Be aware, you CANNOT break out your reflection per light, the render engine doesn’t work that way. There are comp tricks using the light or spec pass to dial up or dial down your reflection per light, but as a pass, it’s all or nothing. Same goes for Refraction.

 

 

 

 

Figure 18. Final Composite

 

 

Once you write out your passes compositing them is pretty simple, in Nuke it’s all merge plus nodes. (Or linear burn (add) in adobe products)

 

 

 

 

 

 

 

 

Figure 18b. The Nuke Comp

 

Here’s a quick close up of the Nuke Script

And that’s basic light pass/compositing with Vray.

 


7 Responses to “Vray Light Select Script”

  1. colie says:

    man, just went over this again. so clear. thanks.

  2. evan says:

    Brian,tnx for the script but it doesn’t seem to work in Maya 2012 SAP
    Any ideas?
    // Error: string $vRE_spec[] = `vrayAddRenderElement LightSelectElement`;
    //
    // Error: Cannot cast data of type string to string[]. //

    • faust says:

      It was the stupid wordpress formatting.
      In it’s “standard mode” it screws up the symbols “,’, etc

      I changed the text format and tested it, it should work now.
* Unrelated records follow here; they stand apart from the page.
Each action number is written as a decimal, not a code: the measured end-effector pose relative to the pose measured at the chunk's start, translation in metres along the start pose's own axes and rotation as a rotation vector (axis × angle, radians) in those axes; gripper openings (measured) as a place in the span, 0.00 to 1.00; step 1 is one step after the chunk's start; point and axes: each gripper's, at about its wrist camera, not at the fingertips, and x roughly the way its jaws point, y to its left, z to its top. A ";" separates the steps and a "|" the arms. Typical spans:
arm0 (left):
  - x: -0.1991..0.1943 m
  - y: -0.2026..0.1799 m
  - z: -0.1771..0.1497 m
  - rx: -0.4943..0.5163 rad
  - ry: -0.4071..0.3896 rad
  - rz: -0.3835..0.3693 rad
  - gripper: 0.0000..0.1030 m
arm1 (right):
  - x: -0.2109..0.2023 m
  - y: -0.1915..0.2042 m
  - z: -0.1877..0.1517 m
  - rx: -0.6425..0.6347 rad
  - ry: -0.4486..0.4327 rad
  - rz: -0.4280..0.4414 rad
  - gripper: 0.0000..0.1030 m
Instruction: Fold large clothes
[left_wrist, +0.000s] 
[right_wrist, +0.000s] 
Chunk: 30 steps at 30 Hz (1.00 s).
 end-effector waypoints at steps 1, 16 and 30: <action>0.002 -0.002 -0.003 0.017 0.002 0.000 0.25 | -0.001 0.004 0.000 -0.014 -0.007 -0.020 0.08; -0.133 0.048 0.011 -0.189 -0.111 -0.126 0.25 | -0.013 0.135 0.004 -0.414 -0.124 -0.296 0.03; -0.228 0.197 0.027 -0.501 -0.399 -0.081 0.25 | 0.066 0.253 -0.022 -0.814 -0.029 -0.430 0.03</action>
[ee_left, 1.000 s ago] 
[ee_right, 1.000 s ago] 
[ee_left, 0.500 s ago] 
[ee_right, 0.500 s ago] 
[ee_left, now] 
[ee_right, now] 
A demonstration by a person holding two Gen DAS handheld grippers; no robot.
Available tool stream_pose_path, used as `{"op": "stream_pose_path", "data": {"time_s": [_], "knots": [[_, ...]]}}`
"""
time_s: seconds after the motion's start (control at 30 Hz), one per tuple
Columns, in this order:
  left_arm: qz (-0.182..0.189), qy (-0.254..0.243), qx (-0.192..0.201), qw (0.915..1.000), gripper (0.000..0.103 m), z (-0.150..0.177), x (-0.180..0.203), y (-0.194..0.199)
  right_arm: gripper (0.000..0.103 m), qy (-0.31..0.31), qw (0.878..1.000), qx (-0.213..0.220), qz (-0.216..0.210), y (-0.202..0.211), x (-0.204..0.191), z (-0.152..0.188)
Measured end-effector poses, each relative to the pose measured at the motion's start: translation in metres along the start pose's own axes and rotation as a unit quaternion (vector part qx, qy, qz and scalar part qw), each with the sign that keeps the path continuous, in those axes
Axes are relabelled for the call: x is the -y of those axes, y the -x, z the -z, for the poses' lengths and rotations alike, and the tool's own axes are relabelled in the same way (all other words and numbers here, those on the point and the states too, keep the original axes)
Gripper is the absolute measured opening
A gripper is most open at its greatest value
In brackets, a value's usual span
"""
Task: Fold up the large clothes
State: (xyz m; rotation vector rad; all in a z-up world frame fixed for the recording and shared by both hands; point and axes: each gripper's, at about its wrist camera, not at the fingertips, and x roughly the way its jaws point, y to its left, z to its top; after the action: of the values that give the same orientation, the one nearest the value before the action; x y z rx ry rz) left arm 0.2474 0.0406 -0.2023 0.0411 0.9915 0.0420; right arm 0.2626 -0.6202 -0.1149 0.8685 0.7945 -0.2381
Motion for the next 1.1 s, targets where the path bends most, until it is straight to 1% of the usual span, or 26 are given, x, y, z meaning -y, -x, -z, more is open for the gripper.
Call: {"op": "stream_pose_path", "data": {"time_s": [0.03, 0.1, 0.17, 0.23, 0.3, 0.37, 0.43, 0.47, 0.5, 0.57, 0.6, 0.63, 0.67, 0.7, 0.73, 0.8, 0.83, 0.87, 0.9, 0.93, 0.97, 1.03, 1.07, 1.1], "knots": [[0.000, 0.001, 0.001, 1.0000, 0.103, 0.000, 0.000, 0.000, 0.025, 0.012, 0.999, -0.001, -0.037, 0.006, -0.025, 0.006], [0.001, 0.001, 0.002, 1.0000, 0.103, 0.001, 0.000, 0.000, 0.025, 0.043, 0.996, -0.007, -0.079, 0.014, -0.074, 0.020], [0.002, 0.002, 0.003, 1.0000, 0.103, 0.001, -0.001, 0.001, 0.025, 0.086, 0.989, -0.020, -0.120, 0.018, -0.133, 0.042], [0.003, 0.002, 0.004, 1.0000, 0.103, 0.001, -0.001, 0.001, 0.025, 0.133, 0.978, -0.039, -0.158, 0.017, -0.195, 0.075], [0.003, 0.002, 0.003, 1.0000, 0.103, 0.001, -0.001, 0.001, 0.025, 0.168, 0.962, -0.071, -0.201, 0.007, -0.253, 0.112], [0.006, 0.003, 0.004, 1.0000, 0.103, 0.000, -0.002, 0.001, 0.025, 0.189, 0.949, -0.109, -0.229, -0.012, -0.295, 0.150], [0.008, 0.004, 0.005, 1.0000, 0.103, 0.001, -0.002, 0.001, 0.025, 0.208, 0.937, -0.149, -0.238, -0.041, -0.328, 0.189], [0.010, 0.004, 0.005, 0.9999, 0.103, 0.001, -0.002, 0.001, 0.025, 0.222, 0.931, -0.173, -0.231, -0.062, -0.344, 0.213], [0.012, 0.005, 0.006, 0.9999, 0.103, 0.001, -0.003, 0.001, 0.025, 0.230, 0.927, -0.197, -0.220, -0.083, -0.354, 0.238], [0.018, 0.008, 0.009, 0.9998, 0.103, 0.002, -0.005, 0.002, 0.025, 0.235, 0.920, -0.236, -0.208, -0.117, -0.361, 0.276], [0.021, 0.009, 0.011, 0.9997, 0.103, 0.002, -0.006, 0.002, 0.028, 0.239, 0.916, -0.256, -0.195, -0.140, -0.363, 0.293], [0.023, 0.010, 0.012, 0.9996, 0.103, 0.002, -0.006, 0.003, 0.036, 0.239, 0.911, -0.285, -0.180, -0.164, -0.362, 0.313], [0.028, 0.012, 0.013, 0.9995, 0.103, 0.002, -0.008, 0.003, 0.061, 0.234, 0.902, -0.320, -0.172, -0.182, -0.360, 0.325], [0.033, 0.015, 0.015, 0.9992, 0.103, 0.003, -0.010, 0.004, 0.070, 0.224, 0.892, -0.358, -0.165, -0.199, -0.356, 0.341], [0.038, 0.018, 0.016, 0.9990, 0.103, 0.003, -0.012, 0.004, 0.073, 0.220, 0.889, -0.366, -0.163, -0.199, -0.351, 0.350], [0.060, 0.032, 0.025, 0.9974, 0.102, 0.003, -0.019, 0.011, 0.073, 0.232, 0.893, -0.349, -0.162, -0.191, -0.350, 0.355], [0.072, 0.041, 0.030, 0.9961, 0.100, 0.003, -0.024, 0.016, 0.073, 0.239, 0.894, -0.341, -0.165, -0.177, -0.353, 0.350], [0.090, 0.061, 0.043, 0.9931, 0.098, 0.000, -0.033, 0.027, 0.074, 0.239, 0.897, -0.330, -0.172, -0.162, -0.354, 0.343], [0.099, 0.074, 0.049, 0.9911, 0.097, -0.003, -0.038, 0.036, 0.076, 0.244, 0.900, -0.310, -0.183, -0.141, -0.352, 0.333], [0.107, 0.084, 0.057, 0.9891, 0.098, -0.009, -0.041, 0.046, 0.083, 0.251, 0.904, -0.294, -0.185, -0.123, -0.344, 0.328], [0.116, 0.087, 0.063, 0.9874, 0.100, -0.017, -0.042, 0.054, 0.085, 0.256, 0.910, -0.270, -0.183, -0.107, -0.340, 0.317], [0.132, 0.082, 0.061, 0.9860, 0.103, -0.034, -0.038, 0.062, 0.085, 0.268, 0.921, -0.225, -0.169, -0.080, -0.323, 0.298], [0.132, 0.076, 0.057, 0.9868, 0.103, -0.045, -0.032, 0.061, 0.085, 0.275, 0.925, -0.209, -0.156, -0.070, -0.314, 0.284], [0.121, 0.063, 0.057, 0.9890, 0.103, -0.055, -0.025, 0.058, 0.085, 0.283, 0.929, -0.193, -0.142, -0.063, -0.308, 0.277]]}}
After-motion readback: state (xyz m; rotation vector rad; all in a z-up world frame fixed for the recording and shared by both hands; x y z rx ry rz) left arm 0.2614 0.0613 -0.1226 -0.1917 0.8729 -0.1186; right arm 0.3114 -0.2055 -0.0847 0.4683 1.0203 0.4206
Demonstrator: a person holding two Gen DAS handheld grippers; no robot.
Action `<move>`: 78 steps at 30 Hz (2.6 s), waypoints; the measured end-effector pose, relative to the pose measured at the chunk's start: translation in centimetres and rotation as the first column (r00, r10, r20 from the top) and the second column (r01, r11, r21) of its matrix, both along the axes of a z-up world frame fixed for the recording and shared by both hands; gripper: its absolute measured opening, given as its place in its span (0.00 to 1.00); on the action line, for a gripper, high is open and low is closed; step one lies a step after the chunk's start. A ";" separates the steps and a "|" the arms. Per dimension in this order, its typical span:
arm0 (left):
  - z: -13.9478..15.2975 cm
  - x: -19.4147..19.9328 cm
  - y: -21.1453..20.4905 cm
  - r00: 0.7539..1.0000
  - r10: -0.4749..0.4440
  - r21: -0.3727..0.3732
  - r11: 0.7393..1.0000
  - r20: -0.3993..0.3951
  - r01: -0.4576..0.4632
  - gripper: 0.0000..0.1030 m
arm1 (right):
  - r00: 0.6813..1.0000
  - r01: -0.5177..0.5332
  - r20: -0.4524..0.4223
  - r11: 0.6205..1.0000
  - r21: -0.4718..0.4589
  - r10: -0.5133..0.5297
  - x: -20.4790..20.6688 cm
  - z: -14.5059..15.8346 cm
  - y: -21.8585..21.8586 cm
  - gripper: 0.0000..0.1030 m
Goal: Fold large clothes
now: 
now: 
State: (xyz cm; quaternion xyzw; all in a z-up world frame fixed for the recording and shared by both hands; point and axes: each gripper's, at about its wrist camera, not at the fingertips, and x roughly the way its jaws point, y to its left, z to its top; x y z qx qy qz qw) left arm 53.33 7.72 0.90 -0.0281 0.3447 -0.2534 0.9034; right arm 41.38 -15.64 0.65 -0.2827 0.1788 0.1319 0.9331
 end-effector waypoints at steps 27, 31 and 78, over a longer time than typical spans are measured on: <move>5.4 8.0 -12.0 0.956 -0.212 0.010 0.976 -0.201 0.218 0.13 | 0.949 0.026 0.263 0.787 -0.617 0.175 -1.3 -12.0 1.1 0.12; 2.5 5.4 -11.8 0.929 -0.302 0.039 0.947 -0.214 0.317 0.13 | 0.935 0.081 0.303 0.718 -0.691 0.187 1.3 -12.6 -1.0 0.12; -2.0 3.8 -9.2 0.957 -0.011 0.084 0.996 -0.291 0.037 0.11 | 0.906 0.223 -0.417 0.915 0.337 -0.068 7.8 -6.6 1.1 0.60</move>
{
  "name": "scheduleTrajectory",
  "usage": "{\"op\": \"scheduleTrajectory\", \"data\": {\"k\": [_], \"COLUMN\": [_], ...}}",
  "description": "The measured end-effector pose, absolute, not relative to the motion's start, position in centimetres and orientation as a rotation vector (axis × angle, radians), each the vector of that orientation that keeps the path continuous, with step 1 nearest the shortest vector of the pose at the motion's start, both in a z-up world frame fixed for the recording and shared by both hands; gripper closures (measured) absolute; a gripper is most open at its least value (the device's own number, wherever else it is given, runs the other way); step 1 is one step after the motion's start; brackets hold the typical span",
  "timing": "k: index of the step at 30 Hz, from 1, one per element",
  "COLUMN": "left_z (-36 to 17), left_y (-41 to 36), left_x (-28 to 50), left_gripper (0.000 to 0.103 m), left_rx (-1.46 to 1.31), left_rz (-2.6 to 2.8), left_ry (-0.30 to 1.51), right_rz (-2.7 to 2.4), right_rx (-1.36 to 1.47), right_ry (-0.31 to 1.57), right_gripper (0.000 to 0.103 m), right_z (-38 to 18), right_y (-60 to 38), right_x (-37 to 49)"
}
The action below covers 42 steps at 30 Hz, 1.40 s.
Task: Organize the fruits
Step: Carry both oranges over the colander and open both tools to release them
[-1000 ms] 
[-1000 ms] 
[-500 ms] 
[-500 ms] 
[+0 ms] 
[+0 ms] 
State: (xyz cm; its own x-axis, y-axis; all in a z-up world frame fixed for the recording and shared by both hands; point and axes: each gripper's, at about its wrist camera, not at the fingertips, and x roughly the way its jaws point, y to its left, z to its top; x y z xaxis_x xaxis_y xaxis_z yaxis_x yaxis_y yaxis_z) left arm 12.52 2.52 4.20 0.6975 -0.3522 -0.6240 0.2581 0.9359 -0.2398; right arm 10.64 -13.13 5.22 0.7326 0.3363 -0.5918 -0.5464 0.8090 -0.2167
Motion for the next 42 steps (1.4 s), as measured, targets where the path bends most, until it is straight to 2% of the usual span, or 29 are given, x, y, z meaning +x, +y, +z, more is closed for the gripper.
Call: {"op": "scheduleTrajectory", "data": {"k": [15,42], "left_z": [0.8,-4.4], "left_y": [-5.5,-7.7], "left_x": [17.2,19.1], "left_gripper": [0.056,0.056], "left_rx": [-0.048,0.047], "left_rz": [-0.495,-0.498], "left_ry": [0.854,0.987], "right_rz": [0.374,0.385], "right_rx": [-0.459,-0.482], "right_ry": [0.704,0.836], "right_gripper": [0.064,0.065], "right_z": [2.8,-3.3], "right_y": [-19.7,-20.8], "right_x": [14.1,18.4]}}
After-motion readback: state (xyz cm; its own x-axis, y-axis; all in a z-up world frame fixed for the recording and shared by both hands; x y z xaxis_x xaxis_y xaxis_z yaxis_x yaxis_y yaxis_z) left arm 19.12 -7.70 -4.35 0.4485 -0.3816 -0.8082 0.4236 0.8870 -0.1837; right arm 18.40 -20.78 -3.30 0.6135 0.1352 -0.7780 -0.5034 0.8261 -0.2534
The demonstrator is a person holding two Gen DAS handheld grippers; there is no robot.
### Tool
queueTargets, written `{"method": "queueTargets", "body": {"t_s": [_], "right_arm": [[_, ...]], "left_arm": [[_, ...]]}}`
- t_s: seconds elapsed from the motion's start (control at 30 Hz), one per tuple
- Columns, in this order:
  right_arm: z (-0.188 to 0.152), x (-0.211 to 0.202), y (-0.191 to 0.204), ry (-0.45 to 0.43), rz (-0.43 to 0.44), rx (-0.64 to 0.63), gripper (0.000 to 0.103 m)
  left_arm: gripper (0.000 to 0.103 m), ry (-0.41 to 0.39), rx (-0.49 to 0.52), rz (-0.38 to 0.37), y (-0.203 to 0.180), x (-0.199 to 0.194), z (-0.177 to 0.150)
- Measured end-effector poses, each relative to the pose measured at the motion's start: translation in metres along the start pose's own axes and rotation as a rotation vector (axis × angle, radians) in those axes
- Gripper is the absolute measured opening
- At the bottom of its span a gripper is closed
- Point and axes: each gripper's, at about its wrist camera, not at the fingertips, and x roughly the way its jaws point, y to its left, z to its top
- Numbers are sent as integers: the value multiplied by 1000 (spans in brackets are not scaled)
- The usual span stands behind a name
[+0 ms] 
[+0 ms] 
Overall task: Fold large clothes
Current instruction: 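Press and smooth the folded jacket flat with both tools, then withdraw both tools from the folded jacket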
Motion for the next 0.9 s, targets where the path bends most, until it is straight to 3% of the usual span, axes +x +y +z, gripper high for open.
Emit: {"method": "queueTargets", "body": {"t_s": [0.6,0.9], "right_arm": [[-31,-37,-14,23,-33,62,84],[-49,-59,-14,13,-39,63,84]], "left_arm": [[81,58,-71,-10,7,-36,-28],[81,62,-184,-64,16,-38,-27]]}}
Thanks for letting me know that was still messed up.
      Let me know if it still doesn’t work.

      Thanks.
      Brian

      • evan says:

        Now with the fixed formatting it runs fine, but it doesn’t produce any connections as it should from the selected light and pass as it does in the video tutorial..no errors as well..seems strange.

  3. evan says:

    It works fine,my bad because I didn’t run it manually (vrLightPass; in mel command line).
    Thanks a ton Brian for your efforts,really helpful script.
    Cheers!

  4. cgappreciator says:

    Thanks for the great in depth tutorial. But I have one question, how to get the Light Select pass to work with transparency?